**Task statement**. Looking at the records below, say how many lines include "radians", and add nothing else.

**Materials provided**.
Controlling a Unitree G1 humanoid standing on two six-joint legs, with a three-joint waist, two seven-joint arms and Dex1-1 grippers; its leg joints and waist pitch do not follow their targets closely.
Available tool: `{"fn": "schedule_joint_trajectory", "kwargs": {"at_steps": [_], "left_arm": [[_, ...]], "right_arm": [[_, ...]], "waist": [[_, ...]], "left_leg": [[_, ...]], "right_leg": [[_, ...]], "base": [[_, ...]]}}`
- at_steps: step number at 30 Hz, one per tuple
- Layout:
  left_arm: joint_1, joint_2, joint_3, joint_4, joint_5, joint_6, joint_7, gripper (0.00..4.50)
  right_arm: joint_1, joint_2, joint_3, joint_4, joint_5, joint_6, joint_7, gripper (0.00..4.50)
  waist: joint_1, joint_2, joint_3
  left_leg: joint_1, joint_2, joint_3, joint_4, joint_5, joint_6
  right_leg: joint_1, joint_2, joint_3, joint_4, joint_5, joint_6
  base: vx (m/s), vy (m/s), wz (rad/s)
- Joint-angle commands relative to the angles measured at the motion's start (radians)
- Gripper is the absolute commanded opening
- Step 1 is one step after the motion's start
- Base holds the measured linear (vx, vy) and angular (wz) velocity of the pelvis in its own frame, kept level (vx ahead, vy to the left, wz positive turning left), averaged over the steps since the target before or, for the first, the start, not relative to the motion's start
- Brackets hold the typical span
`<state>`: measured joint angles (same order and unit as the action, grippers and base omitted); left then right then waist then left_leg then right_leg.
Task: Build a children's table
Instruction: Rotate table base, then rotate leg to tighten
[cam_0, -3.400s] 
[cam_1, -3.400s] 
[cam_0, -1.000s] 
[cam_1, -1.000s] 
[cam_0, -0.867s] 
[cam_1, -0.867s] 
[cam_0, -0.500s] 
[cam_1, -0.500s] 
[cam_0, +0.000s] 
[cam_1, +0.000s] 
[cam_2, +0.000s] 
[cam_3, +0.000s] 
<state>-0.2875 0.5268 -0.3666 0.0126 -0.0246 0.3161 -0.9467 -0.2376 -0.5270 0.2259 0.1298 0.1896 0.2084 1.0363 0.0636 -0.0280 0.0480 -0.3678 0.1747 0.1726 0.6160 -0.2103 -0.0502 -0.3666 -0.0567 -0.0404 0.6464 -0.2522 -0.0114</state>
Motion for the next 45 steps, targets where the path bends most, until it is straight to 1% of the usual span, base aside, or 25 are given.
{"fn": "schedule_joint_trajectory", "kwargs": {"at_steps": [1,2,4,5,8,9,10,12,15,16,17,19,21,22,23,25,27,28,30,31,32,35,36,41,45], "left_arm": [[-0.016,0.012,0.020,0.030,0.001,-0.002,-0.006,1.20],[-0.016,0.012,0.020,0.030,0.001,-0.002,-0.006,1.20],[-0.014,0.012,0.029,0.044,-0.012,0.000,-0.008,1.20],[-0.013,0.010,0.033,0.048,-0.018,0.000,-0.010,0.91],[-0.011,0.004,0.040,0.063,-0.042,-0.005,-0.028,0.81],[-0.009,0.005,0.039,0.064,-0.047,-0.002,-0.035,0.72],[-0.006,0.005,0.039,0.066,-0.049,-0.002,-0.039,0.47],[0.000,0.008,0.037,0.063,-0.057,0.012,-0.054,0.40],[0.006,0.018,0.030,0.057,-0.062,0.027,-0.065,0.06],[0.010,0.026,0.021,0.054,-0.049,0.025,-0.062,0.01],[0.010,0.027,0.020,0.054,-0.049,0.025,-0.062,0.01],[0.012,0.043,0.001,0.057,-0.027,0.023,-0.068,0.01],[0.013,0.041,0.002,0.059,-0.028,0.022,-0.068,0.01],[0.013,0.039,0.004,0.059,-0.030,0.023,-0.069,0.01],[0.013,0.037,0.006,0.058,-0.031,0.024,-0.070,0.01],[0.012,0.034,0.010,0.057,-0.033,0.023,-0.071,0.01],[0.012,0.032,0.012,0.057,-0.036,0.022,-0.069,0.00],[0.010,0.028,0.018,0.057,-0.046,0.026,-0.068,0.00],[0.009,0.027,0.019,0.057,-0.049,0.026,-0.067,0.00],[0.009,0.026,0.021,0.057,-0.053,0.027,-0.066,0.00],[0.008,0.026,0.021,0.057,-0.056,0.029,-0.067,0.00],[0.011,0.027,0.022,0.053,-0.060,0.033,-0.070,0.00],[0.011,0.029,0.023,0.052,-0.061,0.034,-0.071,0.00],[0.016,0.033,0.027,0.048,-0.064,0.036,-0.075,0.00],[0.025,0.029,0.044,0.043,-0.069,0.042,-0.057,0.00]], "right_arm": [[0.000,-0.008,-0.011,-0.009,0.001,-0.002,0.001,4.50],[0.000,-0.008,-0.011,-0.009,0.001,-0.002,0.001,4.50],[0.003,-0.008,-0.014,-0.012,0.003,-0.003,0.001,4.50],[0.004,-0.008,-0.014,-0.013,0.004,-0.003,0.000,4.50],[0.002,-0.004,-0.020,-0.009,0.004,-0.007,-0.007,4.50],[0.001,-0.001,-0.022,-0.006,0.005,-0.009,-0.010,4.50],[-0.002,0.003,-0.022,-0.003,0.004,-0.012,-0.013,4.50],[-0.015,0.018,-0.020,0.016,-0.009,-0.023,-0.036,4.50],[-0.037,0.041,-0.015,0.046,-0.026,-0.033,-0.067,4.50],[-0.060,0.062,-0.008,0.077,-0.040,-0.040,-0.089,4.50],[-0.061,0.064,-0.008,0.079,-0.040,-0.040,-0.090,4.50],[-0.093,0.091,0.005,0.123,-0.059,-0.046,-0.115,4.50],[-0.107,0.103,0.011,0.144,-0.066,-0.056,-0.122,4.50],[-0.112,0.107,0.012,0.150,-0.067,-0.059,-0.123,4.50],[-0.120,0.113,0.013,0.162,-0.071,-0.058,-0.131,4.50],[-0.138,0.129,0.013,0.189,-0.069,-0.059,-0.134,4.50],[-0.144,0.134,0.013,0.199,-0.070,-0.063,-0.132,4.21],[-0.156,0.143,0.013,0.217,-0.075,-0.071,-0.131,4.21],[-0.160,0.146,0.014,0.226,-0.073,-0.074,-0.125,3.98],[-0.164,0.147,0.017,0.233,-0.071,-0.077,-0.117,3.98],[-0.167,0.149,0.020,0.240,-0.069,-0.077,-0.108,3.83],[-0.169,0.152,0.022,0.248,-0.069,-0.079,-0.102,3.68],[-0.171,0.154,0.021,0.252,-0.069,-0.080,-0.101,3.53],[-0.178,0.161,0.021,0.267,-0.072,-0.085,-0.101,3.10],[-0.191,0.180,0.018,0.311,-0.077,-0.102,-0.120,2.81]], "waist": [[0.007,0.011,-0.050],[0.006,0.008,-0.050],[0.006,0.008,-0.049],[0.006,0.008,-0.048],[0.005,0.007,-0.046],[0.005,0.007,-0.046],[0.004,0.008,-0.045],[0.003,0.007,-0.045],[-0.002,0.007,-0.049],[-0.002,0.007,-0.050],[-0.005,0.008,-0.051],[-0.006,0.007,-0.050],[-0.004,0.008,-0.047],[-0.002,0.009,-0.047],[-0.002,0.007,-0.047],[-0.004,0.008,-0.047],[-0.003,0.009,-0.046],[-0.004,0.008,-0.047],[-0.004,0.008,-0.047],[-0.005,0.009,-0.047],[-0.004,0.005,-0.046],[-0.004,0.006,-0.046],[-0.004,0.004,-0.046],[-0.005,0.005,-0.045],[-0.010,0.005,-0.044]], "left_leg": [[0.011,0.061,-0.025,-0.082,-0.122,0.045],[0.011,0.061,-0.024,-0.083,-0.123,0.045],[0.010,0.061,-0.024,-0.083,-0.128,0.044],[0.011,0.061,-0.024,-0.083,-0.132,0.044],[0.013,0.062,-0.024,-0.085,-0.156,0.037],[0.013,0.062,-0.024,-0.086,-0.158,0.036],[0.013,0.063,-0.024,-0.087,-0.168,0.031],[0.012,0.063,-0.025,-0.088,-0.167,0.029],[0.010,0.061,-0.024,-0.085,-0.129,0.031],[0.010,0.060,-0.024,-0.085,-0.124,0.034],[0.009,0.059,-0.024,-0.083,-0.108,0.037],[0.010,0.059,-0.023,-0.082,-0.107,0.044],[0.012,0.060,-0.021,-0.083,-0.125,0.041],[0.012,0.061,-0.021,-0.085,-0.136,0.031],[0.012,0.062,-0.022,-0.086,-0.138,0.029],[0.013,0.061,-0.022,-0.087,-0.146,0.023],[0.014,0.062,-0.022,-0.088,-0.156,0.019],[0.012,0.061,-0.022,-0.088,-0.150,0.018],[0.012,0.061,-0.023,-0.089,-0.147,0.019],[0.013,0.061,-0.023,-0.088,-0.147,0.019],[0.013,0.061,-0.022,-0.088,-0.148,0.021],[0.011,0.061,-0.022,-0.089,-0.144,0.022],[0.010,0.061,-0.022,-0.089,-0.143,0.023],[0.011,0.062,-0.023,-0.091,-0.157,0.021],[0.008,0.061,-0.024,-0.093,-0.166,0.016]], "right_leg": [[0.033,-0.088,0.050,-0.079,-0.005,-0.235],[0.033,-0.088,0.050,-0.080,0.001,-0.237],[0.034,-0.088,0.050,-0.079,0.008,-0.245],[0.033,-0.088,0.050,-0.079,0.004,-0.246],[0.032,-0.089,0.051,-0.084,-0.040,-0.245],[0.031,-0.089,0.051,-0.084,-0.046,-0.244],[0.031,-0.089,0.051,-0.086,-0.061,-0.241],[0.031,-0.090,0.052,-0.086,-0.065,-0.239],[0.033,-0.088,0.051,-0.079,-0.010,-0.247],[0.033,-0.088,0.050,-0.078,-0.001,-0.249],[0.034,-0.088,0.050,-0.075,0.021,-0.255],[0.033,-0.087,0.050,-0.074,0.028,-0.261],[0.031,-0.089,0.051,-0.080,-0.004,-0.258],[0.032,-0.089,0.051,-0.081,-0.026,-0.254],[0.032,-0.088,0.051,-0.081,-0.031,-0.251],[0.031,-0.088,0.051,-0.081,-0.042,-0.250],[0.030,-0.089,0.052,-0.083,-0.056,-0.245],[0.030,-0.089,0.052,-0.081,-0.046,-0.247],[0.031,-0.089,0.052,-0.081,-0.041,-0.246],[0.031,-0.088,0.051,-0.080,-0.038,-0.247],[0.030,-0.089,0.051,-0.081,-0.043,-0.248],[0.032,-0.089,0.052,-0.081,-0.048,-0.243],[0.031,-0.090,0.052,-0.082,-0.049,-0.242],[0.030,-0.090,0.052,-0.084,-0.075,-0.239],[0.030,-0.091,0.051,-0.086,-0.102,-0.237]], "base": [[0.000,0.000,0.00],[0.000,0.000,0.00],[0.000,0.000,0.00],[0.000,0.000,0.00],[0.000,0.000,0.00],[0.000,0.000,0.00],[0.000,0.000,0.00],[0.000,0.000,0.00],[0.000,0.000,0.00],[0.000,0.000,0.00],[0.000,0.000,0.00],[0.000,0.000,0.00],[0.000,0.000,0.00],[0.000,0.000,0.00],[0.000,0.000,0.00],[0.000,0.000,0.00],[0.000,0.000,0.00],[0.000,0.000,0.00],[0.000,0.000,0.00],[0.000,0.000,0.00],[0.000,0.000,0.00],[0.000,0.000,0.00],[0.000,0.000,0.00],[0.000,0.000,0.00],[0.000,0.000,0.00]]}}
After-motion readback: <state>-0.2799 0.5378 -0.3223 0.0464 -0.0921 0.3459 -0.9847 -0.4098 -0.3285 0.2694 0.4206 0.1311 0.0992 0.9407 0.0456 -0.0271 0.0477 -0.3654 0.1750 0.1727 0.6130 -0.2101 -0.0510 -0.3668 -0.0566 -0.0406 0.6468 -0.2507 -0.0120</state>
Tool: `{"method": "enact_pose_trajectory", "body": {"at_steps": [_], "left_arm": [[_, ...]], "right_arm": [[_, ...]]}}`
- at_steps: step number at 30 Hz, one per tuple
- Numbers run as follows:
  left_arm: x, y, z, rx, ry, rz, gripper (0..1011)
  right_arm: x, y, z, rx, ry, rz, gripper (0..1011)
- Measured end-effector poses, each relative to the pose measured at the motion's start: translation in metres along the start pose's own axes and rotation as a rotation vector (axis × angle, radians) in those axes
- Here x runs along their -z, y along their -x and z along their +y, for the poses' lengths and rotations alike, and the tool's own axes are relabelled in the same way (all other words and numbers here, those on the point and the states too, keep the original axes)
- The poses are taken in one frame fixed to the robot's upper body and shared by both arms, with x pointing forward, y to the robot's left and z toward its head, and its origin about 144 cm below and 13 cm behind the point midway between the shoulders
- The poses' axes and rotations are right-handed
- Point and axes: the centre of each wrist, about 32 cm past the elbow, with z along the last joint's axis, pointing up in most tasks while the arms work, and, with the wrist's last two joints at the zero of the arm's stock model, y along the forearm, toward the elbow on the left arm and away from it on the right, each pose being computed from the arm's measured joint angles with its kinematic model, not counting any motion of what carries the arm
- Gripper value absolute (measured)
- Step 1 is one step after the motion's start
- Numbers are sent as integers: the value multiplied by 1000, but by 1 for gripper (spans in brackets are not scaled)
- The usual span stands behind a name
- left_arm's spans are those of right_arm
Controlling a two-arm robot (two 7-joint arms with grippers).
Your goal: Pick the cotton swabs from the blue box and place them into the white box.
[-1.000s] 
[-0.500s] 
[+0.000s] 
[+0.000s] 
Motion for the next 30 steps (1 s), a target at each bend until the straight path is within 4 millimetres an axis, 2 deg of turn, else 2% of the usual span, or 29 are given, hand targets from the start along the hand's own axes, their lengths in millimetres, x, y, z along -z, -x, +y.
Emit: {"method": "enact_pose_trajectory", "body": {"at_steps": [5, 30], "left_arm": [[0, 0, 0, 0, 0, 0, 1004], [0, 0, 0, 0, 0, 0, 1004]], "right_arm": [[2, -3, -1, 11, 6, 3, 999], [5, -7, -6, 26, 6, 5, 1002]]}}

**Answer space**. 2